Duplex (released in the United Kingdom and Ireland as Our House and in Poland as The Old Lady Must Go) is a 2003 American black comedy film directed by Danny DeVito (who also narrated the film) and written by Larry Doyle. The film stars Ben Stiller and Drew Barrymore with Eileen Essell, Harvey Fierstein, Robert Wisdom, Justin Theroux and James Remar in supporting roles.

Plot
Young, professional New York couple 
Alex Rose and Nancy Kendricks, are in search of their dream home. The seemingly perfect Brooklyn brownstone duplex has one flaw: Mrs. Connelly, an old Irish lady who lives on the rent-controlled top floor. Assuming she won't live long, they buy the apartment.

However, they soon realize Mrs. Connelly is lively, enjoys blasting her TV 24-7 and rehearsing in a brass band. A novelist, Alex must finish his latest against a looming deadline. However, he is interrupted constantly daily by Mrs. Connelly, and it quickly escalates into an all-out war. They try to get her to move out, but she refuses. Next, they try to file a noise complaint against her, but discover that she has gone to the police first and filed a harassment charge against them. Their friends turn against them when she play-acts as the "poor, innocent, old lady" making it appear they are out to harm her.

Nancy loses her job and Alex misses his deadline thanks to the old lady's antics, so they are trapped at home together with Mrs. Connelly with no place to go.
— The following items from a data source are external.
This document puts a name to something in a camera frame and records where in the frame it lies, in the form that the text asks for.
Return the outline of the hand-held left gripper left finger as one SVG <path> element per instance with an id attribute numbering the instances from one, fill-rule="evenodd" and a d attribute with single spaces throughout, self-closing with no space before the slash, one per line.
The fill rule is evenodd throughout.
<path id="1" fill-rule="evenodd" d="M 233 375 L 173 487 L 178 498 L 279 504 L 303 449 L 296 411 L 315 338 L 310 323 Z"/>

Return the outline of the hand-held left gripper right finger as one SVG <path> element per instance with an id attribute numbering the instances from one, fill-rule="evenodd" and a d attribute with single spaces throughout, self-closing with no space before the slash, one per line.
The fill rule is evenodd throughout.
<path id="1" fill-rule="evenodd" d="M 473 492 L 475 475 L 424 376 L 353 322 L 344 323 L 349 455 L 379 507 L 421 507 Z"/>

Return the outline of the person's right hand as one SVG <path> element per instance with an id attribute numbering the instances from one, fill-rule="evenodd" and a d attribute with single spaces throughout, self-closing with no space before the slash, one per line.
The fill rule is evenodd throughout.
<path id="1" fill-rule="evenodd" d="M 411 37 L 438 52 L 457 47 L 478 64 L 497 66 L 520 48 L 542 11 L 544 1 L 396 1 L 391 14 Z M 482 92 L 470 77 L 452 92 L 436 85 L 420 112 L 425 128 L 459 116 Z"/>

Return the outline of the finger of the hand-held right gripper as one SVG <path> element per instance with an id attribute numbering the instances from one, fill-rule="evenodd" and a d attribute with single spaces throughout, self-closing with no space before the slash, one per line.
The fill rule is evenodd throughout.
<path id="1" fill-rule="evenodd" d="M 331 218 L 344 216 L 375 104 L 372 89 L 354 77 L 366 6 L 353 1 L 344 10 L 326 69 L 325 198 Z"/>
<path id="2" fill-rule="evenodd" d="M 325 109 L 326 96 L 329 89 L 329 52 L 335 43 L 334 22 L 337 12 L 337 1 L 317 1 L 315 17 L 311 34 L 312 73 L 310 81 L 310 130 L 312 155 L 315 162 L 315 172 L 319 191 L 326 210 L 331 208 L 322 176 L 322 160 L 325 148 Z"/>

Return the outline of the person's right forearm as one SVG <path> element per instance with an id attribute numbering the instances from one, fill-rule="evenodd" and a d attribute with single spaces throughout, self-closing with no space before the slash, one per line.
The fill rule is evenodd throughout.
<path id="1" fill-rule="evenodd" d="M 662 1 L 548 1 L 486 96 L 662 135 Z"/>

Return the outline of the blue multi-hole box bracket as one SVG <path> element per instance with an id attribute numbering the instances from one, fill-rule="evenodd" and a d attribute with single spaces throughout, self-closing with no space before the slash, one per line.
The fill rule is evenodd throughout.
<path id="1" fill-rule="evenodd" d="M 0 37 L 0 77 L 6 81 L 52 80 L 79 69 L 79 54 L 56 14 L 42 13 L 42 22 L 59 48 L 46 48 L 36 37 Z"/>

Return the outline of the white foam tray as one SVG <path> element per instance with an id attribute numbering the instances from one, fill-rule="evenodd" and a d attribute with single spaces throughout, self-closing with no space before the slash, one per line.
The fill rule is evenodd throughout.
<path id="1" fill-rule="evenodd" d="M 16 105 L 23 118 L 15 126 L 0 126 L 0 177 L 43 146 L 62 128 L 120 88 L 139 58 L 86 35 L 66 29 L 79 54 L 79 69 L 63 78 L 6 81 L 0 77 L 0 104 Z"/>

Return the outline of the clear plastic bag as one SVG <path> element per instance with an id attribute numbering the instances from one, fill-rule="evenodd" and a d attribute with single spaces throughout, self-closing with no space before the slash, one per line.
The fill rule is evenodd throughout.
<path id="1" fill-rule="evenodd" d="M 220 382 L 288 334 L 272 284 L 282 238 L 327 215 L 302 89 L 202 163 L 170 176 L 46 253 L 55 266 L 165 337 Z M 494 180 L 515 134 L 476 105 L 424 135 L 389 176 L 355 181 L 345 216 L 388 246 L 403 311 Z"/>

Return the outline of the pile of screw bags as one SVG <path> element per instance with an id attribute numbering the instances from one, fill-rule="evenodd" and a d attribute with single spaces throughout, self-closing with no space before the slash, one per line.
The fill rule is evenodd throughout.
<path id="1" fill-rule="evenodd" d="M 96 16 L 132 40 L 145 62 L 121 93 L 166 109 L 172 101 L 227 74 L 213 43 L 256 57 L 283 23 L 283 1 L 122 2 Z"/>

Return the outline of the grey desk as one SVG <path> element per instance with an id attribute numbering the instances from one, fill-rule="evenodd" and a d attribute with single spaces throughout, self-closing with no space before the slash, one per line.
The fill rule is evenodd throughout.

Their rage turns to homicidal fantasy as they plot ways to get rid of their manipulative, no-good neighbor. Peace overtures and a break-in lead to nothing, so they hire a hitman, Chick, to kill her. His asking price for the hit is $25,000. Desperate and needing the money in two days, they sell almost everything they own to pay for the Christmas Eve hit.

Chick breaks into Mrs. Connelly's apartment as planned, but fails to kill her as she defends herself with a speargun, shooting him in the shoulder. She is incapacitated in the fight, and the duplex catches fire. Nancy and Alex appear to leave her to die, but then return and save her and her parrot. The fire department puts out the fire. Accepting defeat, Alex and Nancy leave, and find out the old woman has just died. Moving away, they contemplate their strange encounter.

We then learn they are not the first to be elaborately scammed by: the realtor of the duplex, Kenneth (Mrs. Connelly's son); the ill-tempered NYPD Officer Dan (Kenneth's boyfriend) who had frequently harassed and distrusted the couple, always siding with Mrs. Connelly in her disputes against them, and Mrs. Connelly herself (who is not in fact dead).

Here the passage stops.